Would you like to be able to add things that become visible only per-frame? (So in your TEXT example above, you would like to have the first frame with just the T, then add and E on the second frame so it's TE, and so forth? End result watching the animation would show the word appearing letter-by-letter.)
Or are you talking about some kind of morphing animation feature? (So like you'd draw a T on the first frame and an E on the second frame, and Pixelmash would change the T into an E with some visual where the lines from the T morph into an E?)
The other day I tried to make a simple puff of smoke, starting with a dot and then getting bigger, turning into a donut and finally fading away. I thought this was going to be so simple in your program, but it really wasn't.
I'd also like an onion skin (If it's not already there) so I can see the previous (few) frame(s).
That would make animation a lot easier.
Because your tool didn't have this, I had to move over to a different program, but would happily come back.
At the moment, for me, your program is only useful for still images.
Animation > Show Onion Skin will give you the onion skin; you can also set options (how many frames before/after, colorize or not).
For the smoke puff you describe, you'll want to make a layer, then Animate tab > make the number of frames you want, then "Image Keyframe All" for that layer. This means that each frame will be an image keyframe for that layer; so you get to draw that layer fresh for every single animation frame. With onion skinning on you can easily see the ones before/after (based on settings) to reference as you paint.
For the TEXT example above with things being progressively added, there are a couple of ways to approach it. One way is to make a layer for each (T, E, X, T), then use Visibility Keyframe. For each layer, you would select that layer, go to the frame you want it to appear in, make it a Visibility Keyframe (checkmark in the Animate tab), and then check the layer so the visibility action is that it becomes visible. That layer will persist being visible in the animation sequence until you set another frame in the layer as a Visibility Keyframe and change the visibility. (So, in the example, uncheck all layers. Then: select T layer, select frame 1, check Visibility Keyframe option*, check T layer. Select E layer, select frame 2, check Visibility Keyframe option, check E layer. Select X layer, select frame 3... and so forth. At the end you will have T on frame 1, TE on frame 2, TEX on frame 3, and TEXT on frame 4)
Frame characteristics are set per layer, so you could also combine the two above, and have frames 1,2,3,4 be Image Keyframes for the smoke layer, while having frames 1,2,3,4 be Visibility keyframes for T,E,X,T, respectively.
*of note, these directions are simplified for the explanation's sake: frame 1 is always a transform/visibility/image keyframe (by definition) for every layer (because the layer starts to exist there, whether or not it has visibility or anything in it at that point), so you don't actually need to check the Visibility Keyframe box for the T layer, above; it is auto-checked.

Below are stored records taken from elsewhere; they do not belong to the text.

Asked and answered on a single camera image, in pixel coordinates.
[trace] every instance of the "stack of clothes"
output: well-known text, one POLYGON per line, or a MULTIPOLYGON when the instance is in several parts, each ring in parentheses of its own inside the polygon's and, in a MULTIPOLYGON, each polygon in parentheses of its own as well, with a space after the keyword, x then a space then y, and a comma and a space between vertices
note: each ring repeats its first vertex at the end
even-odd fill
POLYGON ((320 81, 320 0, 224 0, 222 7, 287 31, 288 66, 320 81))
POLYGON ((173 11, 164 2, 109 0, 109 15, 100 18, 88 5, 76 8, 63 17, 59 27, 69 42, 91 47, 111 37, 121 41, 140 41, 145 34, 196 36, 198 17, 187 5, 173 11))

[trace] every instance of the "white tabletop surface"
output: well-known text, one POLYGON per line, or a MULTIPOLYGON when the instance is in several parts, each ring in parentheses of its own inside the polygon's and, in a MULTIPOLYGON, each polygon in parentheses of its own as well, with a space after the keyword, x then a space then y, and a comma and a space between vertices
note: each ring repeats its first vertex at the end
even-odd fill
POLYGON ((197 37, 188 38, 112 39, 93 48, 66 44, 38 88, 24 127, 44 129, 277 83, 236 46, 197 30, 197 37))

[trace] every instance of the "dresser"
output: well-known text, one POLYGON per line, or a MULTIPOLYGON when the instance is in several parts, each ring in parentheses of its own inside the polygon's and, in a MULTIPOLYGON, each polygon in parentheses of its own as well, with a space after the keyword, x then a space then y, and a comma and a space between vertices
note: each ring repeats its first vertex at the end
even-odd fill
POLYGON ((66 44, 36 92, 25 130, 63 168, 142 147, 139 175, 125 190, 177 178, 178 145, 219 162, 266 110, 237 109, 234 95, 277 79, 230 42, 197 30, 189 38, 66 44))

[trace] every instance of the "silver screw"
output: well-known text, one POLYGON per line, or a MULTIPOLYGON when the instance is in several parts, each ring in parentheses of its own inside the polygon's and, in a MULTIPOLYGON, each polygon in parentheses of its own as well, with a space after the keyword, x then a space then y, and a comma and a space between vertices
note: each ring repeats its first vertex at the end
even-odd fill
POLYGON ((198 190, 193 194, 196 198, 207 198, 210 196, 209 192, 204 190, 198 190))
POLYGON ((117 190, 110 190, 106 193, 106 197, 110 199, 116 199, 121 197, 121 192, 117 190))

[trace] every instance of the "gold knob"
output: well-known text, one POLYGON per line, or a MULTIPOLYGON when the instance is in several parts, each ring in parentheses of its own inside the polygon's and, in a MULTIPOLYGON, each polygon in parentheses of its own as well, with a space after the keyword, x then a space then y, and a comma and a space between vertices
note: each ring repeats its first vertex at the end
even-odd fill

Unfortunately, when we just glanced through now it seems we covered everything except visibility keyframes ;) But we do cover the other ones. Let us know if the above description plus the video doesn't help and we can put together a quick demo video for you
Instead of just calculating the alpha/opacity of one keyframe to the next. We just had to manually do this all by ourselves. Which is exactly the same thing other programs do.
Great stuff.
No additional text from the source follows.